Dan Gillmore is hosting a related discussion.

Links in this entry:

A directory of AtomEnabled software and services
A new blogger interface is out
Atom2RSS
Blogger's RSS Decision: Atom Only
Blogging formats and protocols in May 2003
Burn a new feed
Contact with Google
Radio's Built In News Aggregator
The future of blogging APIs?
What is Atom?

Comments

Hey Michael, there are actually a bunch of feed readers that don't support Atom, in many cases the legacy versions of readers that do now support Atom (eg, Feed Demon 1.0 does not but the new beta does). A surprising number of these legacy readers are still being used.
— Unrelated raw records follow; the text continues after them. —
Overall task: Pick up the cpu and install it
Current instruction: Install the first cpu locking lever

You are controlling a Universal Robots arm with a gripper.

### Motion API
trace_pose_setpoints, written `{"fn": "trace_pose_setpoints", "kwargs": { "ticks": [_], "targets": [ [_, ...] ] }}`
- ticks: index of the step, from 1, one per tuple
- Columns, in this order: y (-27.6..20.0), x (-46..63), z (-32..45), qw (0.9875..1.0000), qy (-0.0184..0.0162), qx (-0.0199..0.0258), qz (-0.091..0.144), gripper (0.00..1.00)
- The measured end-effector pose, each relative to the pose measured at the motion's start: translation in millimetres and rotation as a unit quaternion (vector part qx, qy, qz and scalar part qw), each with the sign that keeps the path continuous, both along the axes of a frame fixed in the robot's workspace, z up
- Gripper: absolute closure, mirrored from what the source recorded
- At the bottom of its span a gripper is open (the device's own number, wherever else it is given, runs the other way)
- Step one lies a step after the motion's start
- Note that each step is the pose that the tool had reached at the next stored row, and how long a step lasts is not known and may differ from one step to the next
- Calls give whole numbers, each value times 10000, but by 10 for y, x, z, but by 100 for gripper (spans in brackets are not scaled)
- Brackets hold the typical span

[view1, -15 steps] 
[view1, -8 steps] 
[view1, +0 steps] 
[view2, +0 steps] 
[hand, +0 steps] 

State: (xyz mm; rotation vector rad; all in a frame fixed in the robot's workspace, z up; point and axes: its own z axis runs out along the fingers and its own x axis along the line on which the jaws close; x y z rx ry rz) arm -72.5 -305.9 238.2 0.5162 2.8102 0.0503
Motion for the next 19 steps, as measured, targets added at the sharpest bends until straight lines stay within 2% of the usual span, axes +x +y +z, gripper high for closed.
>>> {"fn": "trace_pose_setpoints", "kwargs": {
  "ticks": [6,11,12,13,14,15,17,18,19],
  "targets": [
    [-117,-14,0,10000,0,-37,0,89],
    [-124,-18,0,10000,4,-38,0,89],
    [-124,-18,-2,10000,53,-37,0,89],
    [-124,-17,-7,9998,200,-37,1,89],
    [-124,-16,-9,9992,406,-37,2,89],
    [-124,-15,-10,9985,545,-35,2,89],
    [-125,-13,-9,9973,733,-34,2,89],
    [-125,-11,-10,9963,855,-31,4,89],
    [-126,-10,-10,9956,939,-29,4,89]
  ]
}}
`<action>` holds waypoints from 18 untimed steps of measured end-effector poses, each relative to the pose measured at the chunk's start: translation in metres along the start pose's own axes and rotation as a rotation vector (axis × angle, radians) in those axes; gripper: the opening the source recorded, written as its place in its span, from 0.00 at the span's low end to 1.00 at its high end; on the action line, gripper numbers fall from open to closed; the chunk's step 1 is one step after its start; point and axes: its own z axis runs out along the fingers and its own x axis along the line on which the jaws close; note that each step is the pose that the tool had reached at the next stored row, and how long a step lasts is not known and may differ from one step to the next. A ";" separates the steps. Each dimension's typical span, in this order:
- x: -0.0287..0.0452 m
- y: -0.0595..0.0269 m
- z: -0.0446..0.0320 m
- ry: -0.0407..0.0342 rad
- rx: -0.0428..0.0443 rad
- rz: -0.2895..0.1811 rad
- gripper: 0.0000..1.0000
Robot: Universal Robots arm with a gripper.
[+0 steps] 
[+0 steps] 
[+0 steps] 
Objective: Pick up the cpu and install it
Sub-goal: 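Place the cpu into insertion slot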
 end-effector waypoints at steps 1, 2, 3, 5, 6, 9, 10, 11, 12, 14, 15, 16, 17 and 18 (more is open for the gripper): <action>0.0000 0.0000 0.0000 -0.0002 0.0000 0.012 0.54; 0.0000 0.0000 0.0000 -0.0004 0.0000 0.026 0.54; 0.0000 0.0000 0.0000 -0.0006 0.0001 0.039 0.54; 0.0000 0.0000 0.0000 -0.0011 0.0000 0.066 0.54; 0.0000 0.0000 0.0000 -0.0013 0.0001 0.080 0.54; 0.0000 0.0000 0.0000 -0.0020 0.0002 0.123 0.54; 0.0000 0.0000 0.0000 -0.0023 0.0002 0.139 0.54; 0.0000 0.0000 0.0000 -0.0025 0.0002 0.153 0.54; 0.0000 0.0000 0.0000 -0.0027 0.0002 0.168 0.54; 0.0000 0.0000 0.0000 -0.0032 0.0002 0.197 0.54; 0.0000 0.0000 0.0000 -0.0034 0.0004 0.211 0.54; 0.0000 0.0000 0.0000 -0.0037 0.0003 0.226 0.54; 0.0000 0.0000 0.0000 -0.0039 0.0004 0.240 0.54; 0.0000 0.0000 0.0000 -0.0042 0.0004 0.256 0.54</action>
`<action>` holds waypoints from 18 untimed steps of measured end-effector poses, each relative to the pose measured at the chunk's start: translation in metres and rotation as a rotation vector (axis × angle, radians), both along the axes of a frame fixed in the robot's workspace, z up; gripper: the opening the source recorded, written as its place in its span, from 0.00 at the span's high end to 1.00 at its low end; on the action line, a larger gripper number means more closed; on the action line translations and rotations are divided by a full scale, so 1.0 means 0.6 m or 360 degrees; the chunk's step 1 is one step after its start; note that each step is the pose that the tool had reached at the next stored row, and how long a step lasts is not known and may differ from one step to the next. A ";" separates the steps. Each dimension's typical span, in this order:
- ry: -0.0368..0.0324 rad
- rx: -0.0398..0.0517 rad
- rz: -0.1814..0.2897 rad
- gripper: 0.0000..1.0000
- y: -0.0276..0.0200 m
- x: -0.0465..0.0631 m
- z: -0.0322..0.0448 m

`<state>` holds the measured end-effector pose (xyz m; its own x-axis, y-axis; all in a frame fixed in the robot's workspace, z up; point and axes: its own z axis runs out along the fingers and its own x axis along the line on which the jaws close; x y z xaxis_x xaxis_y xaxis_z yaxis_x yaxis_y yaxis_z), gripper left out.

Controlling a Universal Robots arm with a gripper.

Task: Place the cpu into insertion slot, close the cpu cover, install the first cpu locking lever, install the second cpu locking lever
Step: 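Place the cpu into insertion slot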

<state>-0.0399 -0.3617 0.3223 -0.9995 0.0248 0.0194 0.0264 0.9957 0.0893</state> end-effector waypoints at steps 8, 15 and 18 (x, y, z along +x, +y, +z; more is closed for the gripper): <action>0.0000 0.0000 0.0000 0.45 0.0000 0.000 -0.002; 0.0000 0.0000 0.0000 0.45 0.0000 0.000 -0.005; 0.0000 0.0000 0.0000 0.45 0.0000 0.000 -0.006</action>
Now obviously, that issue goes away over time, but we are also now seeing mobile readers that want truncated versions of feeds, picture only readers that serve as screen savers, etc. So it will be interesting to see if the innovation and quest for a common standard reach some sort of happy equilibrium.

Having said this, I agree with your post; the protocol should ultimately disappear from the publisher's radar as a set of sophisticated tools emerge to manage syndication, no matter what the transport format.